## Directions
Print the listing below only from the line that has "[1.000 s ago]" through the line that has "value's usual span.", exactly, and drop any picture.

## Data extract
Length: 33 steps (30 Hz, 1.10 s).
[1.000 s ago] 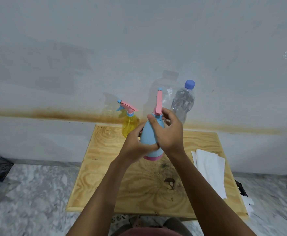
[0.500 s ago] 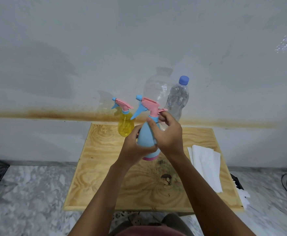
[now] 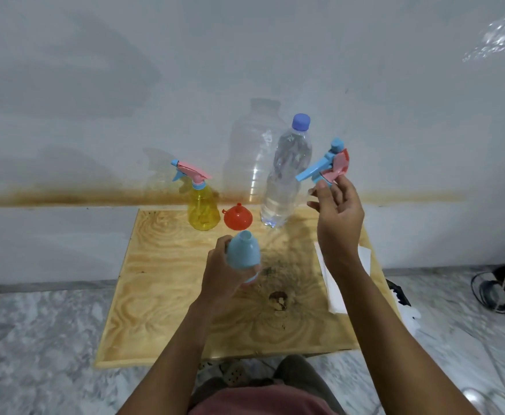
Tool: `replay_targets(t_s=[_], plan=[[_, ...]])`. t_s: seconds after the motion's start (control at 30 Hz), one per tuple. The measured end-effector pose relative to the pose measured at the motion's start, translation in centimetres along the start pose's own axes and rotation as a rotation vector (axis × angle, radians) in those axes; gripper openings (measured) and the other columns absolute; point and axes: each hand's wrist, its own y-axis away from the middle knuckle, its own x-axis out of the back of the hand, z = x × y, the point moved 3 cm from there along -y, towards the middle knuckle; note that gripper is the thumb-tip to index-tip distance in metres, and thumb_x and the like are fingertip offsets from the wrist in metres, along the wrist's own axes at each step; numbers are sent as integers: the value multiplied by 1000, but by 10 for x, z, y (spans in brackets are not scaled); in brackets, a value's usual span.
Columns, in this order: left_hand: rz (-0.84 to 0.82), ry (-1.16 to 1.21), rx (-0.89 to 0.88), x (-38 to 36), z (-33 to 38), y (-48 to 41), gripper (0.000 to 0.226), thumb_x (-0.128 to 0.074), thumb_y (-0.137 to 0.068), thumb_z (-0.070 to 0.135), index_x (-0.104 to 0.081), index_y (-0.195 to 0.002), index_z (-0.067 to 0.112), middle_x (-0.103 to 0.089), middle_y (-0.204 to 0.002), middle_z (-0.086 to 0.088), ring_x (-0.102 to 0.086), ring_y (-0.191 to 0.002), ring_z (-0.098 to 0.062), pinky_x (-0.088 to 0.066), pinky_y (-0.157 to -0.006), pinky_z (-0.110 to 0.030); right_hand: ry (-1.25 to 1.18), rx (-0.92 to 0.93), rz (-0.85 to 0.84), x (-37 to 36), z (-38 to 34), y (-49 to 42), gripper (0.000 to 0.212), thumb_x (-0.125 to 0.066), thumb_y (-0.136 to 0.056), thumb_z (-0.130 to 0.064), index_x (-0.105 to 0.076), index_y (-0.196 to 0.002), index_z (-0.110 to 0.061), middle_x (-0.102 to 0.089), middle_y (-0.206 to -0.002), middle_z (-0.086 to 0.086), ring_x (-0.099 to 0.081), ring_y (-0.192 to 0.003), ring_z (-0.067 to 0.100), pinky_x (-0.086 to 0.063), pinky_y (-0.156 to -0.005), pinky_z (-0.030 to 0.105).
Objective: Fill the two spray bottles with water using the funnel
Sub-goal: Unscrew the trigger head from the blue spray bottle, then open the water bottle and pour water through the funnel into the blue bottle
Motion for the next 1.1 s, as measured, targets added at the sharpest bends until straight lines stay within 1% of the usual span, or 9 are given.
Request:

## Answer space
[1.000 s ago] 
[0.500 s ago] 
[now] 
Tool: `replay_targets(t_s=[_], plan=[[_, ...]])`. t_s: seconds after the motion's start (control at 30 Hz), one per tuple. The measured end-effector pose relative to the pose measured at the motion's start, translation in centimetres along the start pose's own axes and rotation as a rotation vector (axis × angle, radians) in those axes; gripper openings (measured) and the other columns absolute; point and axes: each hand's wrist, its own y-axis away from the middle knuckle, its own x-axis out of the back of the hand, z = x × y, the point moved 3 cm from there along -y, towards the middle knuckle; note that gripper is the thumb-tip to index-tip distance in metres, and thumb_x and the like are fingertip offsets from the wrist in metres, along the wrist's own axes at each step; numbers are sent as integers: the value multiplied by 1000, but by 10 for x, z, y (spans in brackets are not scaled); in brackets, a value's usual span.

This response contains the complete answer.